24
Costotransversectomy
John E. Tis and Timothy R. Kuklo
Description
Several diseases of the spine require resection of all or part of the vertebral body and concurrent exposure of the posterior elements. These include some benign and malignant tumors that require biopsy or resection, congenital kyphosis and kyphoscoliosis, hemivertebra resection, and rigid scoliosis. The traditional approach has been to perform a combined anterior and posterior approach in a staged fashion. The anterior approach is necessary to remove all or part of the vertebral body, and the posterior approach is then performed to complete the resection of the posterior elements or provide stabilization with rigid posterior instrumentation. Costotransversectomy was first described by Menard to treat a paraspinal abscess associated with tuberculosis. Since then, it has also been described as a method to treat thoracic disk herniations, spinal nerve root tumors, ventrally based space-occupying intraspinal lesions, and all of the conditions listed above that have traditionally required anterior and posterior access to the spine. This approach provides adequate exposure of the anterior column to allow resection of the vertebral body and limited anterior fusion with visualization of the thecal sac to allow resection of anterior spinal tumors or prevent cord impingement during deformity correction.
Key Principles
Although costotransversectomy has been shown to have similar complication rates to anterior and combined anterior/posterior approaches in experienced hands, it is a technically challenging procedure associated with potentially significant blood loss. Surgeons should be experienced in both anterior and posterior approaches before attempting a costotransversectomy.
Indications
Vertebral column resection is indicated for any disease that requires exposure or removal of part or all of the anterior or middle columns of the thoracic spine, such as the following:
- Congenital kyphosis and kyphoscoliosis
- Rigid, large curve scoliosis requiring vertebral osteotomy
- Thoracic disk herniations
- Metastatic or primary tumors of the spine that require debulking or excision
- Anterior intraspinal tumors
- Paraspinal abscess drainage
It is especially indicated for anterior exposure in patients who cannot tolerate a thoracotomy such as the elderly, or other patients with limited pulmonary reserve and in those patients in whom the surgeon wishes to avoid contamination of the thoracic cavity.
Contraindications
Conditions that require extensive anterior exposure and fusion may be better approached through an anterior (transthoracic) approach.
Special Considerations
A thorough understanding of the three-dimensional anatomy of the thoracic spine and costovertebral articulation is essential. Each rib has bilateral superior and inferior costovertebral articulations that contribute to the thoracic spine’s inherent stability.

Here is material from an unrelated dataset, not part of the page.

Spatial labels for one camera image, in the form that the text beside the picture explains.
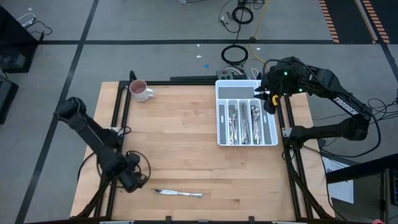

Preoperative planning includes obtaining adequate radiographs to localize the pathologic process to be approached and obtain a rib count so that the correct rib(s) will be removed at the time of surgery. In the case of certain tumor resections (renal cell carcinoma, hemangioma, hemangiosarcoma), consideration may be given to preoperative arterial embolization to reduce blood loss.
Special Instructions, Position, and Anesthesia
This approach has been described with the patient in either the prone or lateral decubitus position. We prefer the prone position, especially if concurrent posterior instrumentation is to be performed. The patient is placed on a well-padded open Jackson frame or radiolucent table in the prone position with the abdomen allowed to hang freely. The radiolucent table has the advantage of allowing rotation around the central longitudinal axis (“airplaning” the table). The arms are placed with the shoulders abducted 90 degrees and the elbows flexed 90 degrees. General endotracheal anesthesia is used, and the neck is placed in a neutral to slightly flexed position. Alternatively, a Wilson frame may be used on a radiolucent table. The frame is elevated to its maximum height during the exposure and resection, and lowered during instrumentation and deformity correction. Spinal cord monitoring is placed (somatosensory and motor evoked potentials), and central intravenous access is established along with an arterial line. Mean arterial pressure is kept at 70 mm Hg during the dissection and at the resting level during any deformity correction. The back is sterilely prepared and draped widely out to the posterior axillary line.
Tips, Pearls, and Lessons Learned
Removal of a rib head exposes the vertebra of the same number as well as the inferior portion of the adjacent, cephalad vertebral body (Fig. 24.1). Removal of the sixth rib head exposes the T5-T6 disk. Generally, only 2 to 4 cm of one or two ribs needs to be resected to allow access to the lateral aspect of two vertebrae. The rib heads to be resected should be at the level of the hemivertebra, disk, or tumor to be removed or the apex of the deformity. More extensive vertebral resections or more anterior dissection, such as that required for en bloc tumor resection, may require three or more ribs to be removed. The goal is to obtain adequate subperiosteal exposure of the vertebra(e) to be resected without violating the thoracic cavity. If more than three ribs are removed or bilateral resections are performed, this will cause instability requiring posterior instrumentation. If only a thoracic diskectomy is planned, the costovertebral joint and lateral end plates are drilled instead of performing rib resection. This allows limited exposure of the annulus that is sufficient to remove a single thoracic disk.